_Required work_
From the line with "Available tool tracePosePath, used" to the line with "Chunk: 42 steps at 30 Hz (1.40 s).", output every line below exactly, both ends included. Skip the pictures.

_Extracted material_
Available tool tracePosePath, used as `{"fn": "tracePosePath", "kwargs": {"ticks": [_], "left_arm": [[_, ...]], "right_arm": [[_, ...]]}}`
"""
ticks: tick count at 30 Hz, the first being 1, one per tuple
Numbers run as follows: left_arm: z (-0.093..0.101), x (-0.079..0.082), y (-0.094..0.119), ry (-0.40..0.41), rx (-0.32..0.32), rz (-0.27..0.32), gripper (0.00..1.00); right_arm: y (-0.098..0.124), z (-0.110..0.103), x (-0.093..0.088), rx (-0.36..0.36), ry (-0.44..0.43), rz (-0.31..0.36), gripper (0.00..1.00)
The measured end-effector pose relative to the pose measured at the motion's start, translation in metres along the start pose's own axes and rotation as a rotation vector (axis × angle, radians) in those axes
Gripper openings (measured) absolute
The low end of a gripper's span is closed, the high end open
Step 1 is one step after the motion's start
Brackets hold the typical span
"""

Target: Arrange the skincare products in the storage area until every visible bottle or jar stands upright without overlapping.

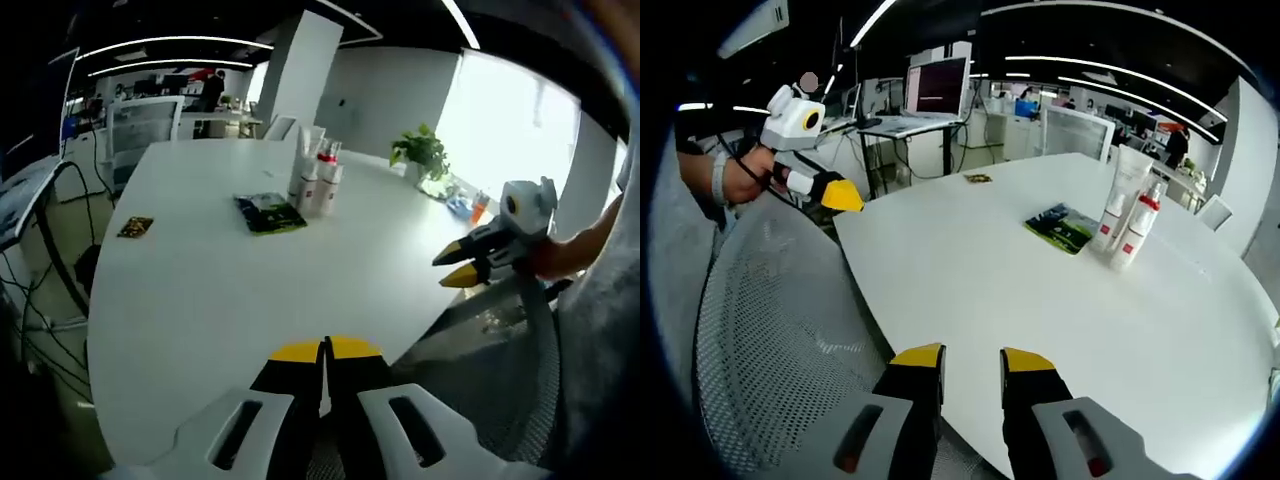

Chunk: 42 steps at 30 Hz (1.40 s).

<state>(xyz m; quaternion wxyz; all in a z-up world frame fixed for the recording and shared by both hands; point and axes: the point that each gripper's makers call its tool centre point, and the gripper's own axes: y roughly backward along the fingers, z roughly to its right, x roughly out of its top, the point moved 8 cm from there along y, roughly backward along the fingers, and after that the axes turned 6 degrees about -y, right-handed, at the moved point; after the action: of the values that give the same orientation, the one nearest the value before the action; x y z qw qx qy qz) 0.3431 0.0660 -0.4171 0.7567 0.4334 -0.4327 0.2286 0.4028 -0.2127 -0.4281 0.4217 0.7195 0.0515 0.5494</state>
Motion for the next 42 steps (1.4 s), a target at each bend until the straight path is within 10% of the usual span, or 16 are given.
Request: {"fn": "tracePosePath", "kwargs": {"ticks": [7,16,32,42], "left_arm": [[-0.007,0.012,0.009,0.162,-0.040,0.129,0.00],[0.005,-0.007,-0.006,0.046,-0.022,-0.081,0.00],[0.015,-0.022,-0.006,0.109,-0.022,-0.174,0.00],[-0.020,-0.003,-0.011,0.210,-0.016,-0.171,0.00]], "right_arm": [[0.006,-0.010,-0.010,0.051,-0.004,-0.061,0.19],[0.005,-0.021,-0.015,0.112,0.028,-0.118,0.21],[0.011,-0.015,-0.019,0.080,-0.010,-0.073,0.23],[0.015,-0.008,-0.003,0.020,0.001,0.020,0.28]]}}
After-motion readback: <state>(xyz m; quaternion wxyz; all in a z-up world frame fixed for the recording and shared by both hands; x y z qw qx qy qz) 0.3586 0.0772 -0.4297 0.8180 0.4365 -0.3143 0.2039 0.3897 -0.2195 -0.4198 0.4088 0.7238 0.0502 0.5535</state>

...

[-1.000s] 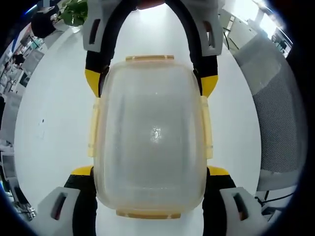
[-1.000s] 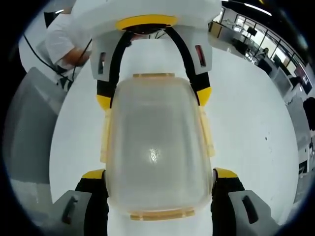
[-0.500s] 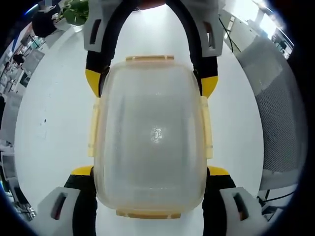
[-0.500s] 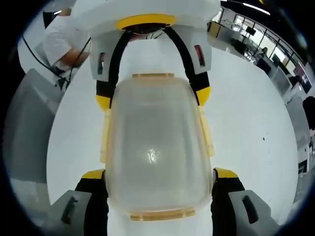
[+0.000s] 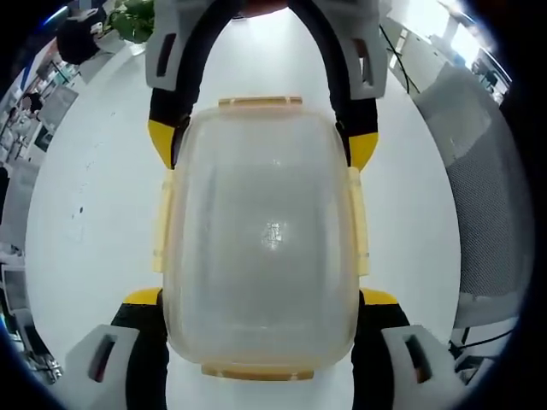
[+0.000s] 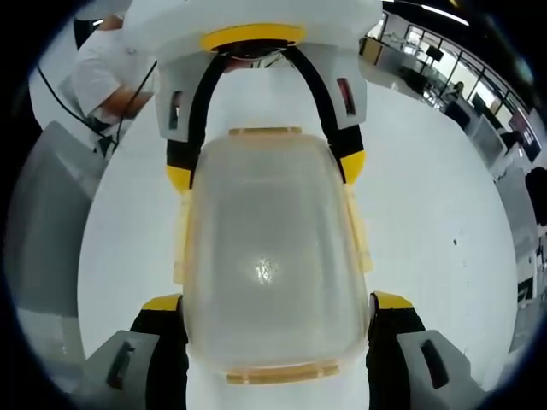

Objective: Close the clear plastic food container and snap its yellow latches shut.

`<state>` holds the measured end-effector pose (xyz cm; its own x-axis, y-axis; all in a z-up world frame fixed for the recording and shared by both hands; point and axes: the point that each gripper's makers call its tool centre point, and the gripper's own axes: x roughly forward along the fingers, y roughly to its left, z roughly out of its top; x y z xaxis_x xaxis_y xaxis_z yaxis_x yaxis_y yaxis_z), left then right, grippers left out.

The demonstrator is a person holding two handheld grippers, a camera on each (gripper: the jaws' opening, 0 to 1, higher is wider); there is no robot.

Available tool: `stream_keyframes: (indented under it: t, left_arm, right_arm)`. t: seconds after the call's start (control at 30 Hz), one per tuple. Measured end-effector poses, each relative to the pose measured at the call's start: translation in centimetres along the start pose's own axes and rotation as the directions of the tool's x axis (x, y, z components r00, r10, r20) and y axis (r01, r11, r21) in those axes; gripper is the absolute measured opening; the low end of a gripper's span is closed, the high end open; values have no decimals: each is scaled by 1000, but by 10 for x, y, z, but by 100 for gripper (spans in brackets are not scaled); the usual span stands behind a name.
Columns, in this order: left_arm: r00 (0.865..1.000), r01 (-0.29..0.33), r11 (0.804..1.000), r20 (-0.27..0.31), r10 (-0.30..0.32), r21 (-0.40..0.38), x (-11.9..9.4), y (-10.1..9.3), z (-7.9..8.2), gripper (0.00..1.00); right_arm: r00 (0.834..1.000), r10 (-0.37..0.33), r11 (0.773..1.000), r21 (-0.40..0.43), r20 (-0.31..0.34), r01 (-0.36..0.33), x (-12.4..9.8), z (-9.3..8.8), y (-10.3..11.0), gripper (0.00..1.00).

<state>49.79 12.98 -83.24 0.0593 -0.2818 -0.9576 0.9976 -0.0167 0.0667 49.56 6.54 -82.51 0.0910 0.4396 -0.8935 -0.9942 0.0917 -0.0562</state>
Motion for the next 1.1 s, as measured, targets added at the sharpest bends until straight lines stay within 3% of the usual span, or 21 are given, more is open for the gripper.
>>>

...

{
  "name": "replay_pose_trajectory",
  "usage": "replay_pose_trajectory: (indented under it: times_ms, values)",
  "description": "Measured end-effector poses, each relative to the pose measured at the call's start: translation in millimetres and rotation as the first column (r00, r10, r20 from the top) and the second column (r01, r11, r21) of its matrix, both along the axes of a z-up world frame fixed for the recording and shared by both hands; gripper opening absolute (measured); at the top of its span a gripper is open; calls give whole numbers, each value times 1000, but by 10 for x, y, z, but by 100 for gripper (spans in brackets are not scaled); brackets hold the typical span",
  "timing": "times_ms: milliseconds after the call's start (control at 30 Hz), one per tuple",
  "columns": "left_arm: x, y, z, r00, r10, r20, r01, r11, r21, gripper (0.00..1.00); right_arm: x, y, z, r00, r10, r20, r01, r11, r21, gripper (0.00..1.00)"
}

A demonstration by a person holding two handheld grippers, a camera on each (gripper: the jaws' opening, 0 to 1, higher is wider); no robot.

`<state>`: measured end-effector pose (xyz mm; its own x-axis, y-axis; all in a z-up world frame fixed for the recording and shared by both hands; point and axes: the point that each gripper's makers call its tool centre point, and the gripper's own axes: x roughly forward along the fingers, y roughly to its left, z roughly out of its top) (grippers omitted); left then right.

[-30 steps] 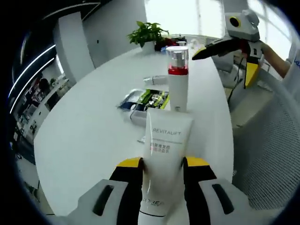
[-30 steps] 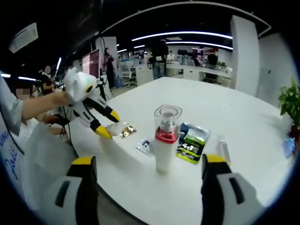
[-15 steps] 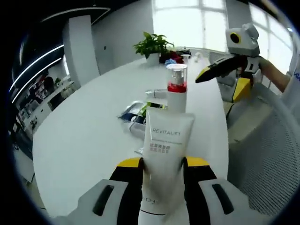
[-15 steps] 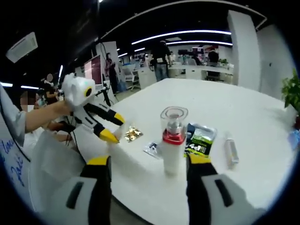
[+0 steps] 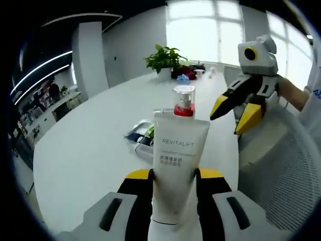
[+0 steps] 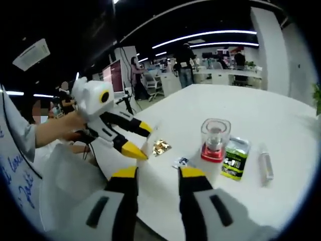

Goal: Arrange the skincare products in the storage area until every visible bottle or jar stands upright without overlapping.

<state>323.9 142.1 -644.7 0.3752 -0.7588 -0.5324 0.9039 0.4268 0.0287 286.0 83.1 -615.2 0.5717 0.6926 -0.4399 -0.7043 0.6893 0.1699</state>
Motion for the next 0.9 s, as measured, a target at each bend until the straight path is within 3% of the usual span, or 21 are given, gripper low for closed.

_Task solution_
Available tool tracePosePath, used as `{"fn": "tracePosePath", "kwargs": {"ticks": [_], "left_arm": [[_, ...]], "right_arm": [[_, ...]]}}`
"""
ticks: tick count at 30 Hz, the first being 1, one per tuple
Numbers run as follows: left_arm: z (-0.093..0.101), x (-0.079..0.082), y (-0.094..0.119), ry (-0.40..0.41), rx (-0.32..0.32), rz (-0.27..0.32), gripper (0.00..1.00); right_arm: y (-0.098..0.124), z (-0.110..0.103), x (-0.093..0.088), rx (-0.36..0.36), ry (-0.44..0.43), rz (-0.31..0.36), gripper (0.00..1.00)
The measured end-effector pose relative to the pose measured at the motion's start, translation in metres along the start pose's own axes and rotation as a rotation vector (axis × angle, radians) in those axes
Gripper openings (measured) absolute
The low end of a gripper's span is closed, the high end open
Step 1 is one step after the motion's start
Brackets hold the typical span
"""

Target: Arrange the skincare products in the storage area until every visible bottle or jar stands upright without overlapping.


Chunk: 42 steps at 30 Hz (1.40 s).

Nothing further is required for this answer.